§ What the exercise asks
Copy the following data exactly and drop the pictures.

Start of Data

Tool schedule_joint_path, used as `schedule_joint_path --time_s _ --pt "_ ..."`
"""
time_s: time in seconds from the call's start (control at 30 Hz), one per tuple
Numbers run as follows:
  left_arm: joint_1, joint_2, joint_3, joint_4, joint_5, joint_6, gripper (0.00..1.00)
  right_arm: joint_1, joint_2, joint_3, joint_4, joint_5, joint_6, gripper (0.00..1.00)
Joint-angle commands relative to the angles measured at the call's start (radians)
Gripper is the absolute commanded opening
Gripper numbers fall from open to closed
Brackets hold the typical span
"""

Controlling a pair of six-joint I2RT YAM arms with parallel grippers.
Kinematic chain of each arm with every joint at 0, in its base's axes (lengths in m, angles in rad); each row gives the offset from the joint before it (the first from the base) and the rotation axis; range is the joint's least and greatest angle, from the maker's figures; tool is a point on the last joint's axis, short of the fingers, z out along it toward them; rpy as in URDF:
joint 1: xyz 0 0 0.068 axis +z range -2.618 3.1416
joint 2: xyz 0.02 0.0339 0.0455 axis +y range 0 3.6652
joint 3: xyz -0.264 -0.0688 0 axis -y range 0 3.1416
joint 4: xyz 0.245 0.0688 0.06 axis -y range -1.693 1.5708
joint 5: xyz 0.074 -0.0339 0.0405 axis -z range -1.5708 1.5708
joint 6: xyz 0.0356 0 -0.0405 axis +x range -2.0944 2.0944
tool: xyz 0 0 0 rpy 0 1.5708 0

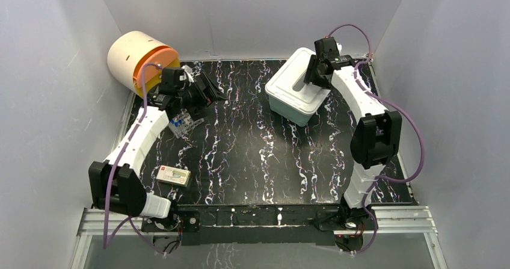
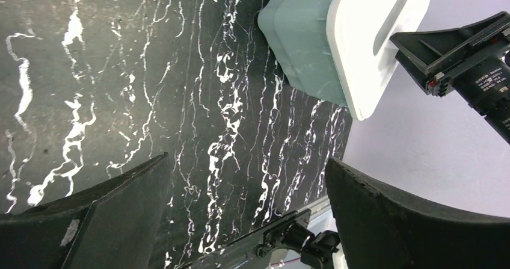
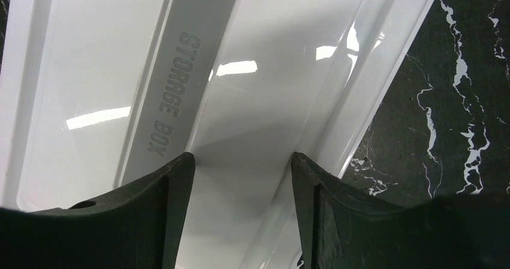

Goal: Organize the chemistry lab equipment

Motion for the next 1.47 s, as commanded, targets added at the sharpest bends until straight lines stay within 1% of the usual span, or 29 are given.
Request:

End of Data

§ Written response
Tool schedule_joint_path, used as `schedule_joint_path --time_s _ --pt "_ ..."`
"""
time_s: time in seconds from the call's start (control at 30 Hz), one per tuple
Numbers run as follows:
  left_arm: joint_1, joint_2, joint_3, joint_4, joint_5, joint_6, gripper (0.00..1.00)
  right_arm: joint_1, joint_2, joint_3, joint_4, joint_5, joint_6, gripper (0.00..1.00)
Joint-angle commands relative to the angles measured at the call's start (radians)
Gripper is the absolute commanded opening
Gripper numbers fall from open to closed
Brackets hold the typical span
"""

Controlling a pair of six-joint I2RT YAM arms with parallel grippers.
Kinematic chain of each arm with every joint at 0, in its base's axes (lengths in m, angles in rad); each row gives the offset from the joint before it (the first from the base) and the rotation axis; range is the joint's least and greatest angle, from the maker's figures; tool is a point on the last joint's axis, short of the fingers, z out along it toward them; rpy as in URDF:
joint 1: xyz 0 0 0.068 axis +z range -2.618 3.1416
joint 2: xyz 0.02 0.0339 0.0455 axis +y range 0 3.6652
joint 3: xyz -0.264 -0.0688 0 axis -y range 0 3.1416
joint 4: xyz 0.245 0.0688 0.06 axis -y range -1.693 1.5708
joint 5: xyz 0.074 -0.0339 0.0405 axis -z range -1.5708 1.5708
joint 6: xyz 0.0356 0 -0.0405 axis +x range -2.0944 2.0944
tool: xyz 0 0 0 rpy 0 1.5708 0


Goal: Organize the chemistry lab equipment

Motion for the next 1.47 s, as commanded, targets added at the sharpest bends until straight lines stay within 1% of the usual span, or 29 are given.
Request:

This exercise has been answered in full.